Problem statement. Copy out exactly the lines below that run from the one holding "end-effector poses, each" to the one holding "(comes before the", keeping both of those lines and no others.

Dataset content.
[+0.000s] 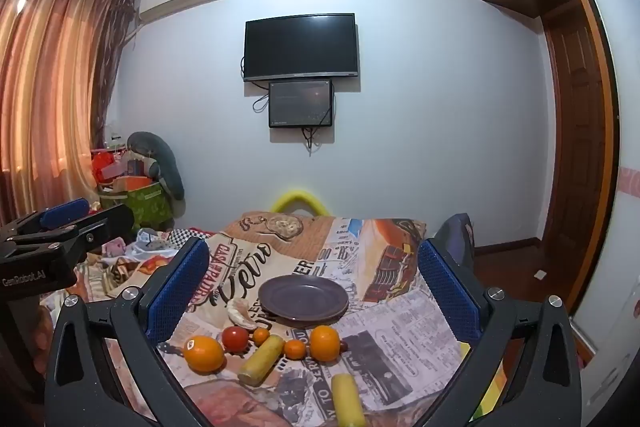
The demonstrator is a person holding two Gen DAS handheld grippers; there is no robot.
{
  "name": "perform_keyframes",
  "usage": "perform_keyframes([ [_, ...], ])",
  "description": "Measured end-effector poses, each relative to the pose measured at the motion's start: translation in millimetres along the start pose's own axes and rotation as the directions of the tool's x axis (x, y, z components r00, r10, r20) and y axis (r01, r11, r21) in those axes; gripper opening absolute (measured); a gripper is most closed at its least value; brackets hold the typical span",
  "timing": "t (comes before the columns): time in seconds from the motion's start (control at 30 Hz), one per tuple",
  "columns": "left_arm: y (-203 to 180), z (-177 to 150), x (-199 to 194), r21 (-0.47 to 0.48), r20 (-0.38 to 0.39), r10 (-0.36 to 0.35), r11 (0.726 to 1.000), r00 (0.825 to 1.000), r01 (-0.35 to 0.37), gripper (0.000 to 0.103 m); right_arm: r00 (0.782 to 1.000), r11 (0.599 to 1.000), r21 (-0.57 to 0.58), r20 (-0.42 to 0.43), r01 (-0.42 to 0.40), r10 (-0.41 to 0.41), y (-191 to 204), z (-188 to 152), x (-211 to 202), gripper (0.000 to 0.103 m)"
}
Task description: Organize fruits
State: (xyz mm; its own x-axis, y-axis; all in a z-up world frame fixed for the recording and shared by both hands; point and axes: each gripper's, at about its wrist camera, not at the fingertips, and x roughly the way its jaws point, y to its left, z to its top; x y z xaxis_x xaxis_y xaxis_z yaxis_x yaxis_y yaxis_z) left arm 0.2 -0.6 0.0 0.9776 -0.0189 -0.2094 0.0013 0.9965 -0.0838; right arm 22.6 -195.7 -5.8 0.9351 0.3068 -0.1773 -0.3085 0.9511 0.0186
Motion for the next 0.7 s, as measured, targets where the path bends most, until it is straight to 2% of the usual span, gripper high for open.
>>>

Answer section.
  "description": "Measured end-effector poses, each relative to the pose measured at the motion's start: translation in millimetres along the start pose's own axes and rotation as the directions of the tool's x axis (x, y, z components r00, r10, r20) and y axis (r01, r11, r21) in those axes; gripper opening absolute (measured); a gripper is most closed at its least value; brackets hold the typical span",
  "timing": "t (comes before the columns): time in seconds from the motion's start (control at 30 Hz), one per tuple",

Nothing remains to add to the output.